Segment Start: SOURCE INFORMATION
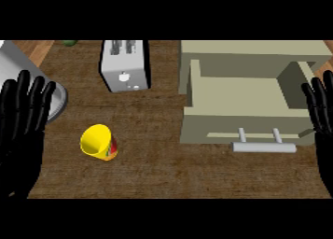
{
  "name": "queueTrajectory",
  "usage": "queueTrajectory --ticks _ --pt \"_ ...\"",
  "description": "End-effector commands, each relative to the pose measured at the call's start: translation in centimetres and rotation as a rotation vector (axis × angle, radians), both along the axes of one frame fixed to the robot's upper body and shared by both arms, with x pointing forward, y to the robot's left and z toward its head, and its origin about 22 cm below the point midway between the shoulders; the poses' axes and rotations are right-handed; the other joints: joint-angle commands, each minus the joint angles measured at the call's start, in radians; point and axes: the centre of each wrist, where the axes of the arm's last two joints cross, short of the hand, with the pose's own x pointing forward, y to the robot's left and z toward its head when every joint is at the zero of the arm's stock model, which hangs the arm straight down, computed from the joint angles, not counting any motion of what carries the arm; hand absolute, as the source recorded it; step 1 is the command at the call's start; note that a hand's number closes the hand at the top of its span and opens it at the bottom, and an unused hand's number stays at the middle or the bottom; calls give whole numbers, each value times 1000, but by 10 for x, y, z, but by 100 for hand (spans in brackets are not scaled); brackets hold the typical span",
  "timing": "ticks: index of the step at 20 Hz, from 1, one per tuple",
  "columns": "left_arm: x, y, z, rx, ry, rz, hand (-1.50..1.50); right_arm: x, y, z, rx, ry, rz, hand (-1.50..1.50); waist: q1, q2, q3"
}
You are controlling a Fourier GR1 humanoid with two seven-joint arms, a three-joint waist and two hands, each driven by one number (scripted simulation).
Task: Pick up the cup, place it into the drawer and close the drawer
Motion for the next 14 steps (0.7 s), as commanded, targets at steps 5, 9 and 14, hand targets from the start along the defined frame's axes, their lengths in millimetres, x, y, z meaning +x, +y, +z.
queueTrajectory --ticks 5,9,14 --pt "-4 23 -4 19 13 -247 -150 1 4 5 29 -10 61 -150 -11 50 16" --pt "8 22 -24 -109 185 -333 -150 -6 18 -6 125 87 163 -150 -17 51 16" --pt "19 24 -24 -121 214 -354 -150 7 16 -9 133 122 157 -150 -14 50 16"
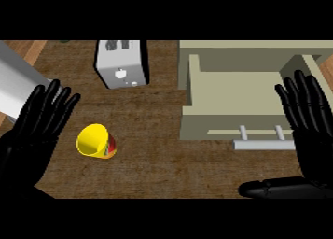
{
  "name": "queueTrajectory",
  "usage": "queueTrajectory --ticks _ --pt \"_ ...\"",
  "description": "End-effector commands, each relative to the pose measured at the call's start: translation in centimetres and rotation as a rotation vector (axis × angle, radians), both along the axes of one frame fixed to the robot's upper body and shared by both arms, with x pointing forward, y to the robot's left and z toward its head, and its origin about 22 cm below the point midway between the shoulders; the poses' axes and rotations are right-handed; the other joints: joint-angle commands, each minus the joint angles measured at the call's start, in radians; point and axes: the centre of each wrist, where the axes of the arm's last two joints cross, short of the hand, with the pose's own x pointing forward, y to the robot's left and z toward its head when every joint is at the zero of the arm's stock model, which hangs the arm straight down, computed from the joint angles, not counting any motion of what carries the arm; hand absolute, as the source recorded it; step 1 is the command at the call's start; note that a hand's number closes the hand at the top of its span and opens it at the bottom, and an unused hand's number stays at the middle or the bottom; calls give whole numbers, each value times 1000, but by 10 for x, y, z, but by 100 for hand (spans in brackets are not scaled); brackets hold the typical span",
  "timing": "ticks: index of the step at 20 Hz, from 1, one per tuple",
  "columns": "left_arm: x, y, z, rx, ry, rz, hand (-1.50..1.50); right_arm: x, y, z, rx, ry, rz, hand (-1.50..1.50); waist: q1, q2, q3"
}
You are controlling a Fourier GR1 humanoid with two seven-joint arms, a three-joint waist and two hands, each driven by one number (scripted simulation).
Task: Pick up the cup, place it into the drawer and close the drawer
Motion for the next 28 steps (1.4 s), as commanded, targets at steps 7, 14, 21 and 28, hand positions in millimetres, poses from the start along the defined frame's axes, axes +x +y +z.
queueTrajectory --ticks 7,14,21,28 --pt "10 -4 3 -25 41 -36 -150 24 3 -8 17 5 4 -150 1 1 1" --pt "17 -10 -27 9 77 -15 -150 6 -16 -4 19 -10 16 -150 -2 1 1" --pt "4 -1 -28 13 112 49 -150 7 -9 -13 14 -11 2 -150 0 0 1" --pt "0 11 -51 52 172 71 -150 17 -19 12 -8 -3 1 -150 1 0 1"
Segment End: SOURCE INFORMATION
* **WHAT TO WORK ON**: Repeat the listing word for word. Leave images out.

* **TASK RESULT**:
{
  "name": "queueTrajectory",
  "usage": "queueTrajectory --ticks _ --pt \"_ ...\"",
  "description": "End-effector commands, each relative to the pose measured at the call's start: translation in centimetres and rotation as a rotation vector (axis × angle, radians), both along the axes of one frame fixed to the robot's upper body and shared by both arms, with x pointing forward, y to the robot's left and z toward its head, and its origin about 22 cm below the point midway between the shoulders; the poses' axes and rotations are right-handed; the other joints: joint-angle commands, each minus the joint angles measured at the call's start, in radians; point and axes: the centre of each wrist, where the axes of the arm's last two joints cross, short of the hand, with the pose's own x pointing forward, y to the robot's left and z toward its head when every joint is at the zero of the arm's stock model, which hangs the arm straight down, computed from the joint angles, not counting any motion of what carries the arm; hand absolute, as the source recorded it; step 1 is the command at the call's start; note that a hand's number closes the hand at the top of its span and opens it at the bottom, and an unused hand's number stays at the middle or the bottom; calls give whole numbers, each value times 1000, but by 10 for x, y, z, but by 100 for hand (spans in brackets are not scaled); brackets hold the typical span",
  "timing": "ticks: index of the step at 20 Hz, from 1, one per tuple",
  "columns": "left_arm: x, y, z, rx, ry, rz, hand (-1.50..1.50); right_arm: x, y, z, rx, ry, rz, hand (-1.50..1.50); waist: q1, q2, q3"
}
You are controlling a Fourier GR1 humanoid with two seven-joint arms, a three-joint waist and two hands, each driven by one number (scripted simulation).
Task: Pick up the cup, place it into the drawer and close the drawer
Motion for the next 14 steps (0.7 s), as commanded, targets at steps 5, 9 and 14, hand targets from the start along the defined frame's axes, their lengths in millimetres, x, y, z meaning +x, +y, +z.
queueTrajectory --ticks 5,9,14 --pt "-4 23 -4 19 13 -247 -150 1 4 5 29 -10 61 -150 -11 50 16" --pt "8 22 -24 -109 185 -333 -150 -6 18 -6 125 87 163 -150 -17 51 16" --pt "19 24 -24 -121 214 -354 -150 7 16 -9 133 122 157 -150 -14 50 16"
{
  "name": "queueTrajectory",
  "usage": "queueTrajectory --ticks _ --pt \"_ ...\"",
  "description": "End-effector commands, each relative to the pose measured at the call's start: translation in centimetres and rotation as a rotation vector (axis × angle, radians), both along the axes of one frame fixed to the robot's upper body and shared by both arms, with x pointing forward, y to the robot's left and z toward its head, and its origin about 22 cm below the point midway between the shoulders; the poses' axes and rotations are right-handed; the other joints: joint-angle commands, each minus the joint angles measured at the call's start, in radians; point and axes: the centre of each wrist, where the axes of the arm's last two joints cross, short of the hand, with the pose's own x pointing forward, y to the robot's left and z toward its head when every joint is at the zero of the arm's stock model, which hangs the arm straight down, computed from the joint angles, not counting any motion of what carries the arm; hand absolute, as the source recorded it; step 1 is the command at the call's start; note that a hand's number closes the hand at the top of its span and opens it at the bottom, and an unused hand's number stays at the middle or the bottom; calls give whole numbers, each value times 1000, but by 10 for x, y, z, but by 100 for hand (spans in brackets are not scaled); brackets hold the typical span",
  "timing": "ticks: index of the step at 20 Hz, from 1, one per tuple",
  "columns": "left_arm: x, y, z, rx, ry, rz, hand (-1.50..1.50); right_arm: x, y, z, rx, ry, rz, hand (-1.50..1.50); waist: q1, q2, q3"
}
You are controlling a Fourier GR1 humanoid with two seven-joint arms, a three-joint waist and two hands, each driven by one number (scripted simulation).
Task: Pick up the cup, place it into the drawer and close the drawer
Motion for the next 28 steps (1.4 s), as commanded, targets at steps 7, 14, 21 and 28, hand positions in millimetres, poses from the start along the defined frame's axes, axes +x +y +z.
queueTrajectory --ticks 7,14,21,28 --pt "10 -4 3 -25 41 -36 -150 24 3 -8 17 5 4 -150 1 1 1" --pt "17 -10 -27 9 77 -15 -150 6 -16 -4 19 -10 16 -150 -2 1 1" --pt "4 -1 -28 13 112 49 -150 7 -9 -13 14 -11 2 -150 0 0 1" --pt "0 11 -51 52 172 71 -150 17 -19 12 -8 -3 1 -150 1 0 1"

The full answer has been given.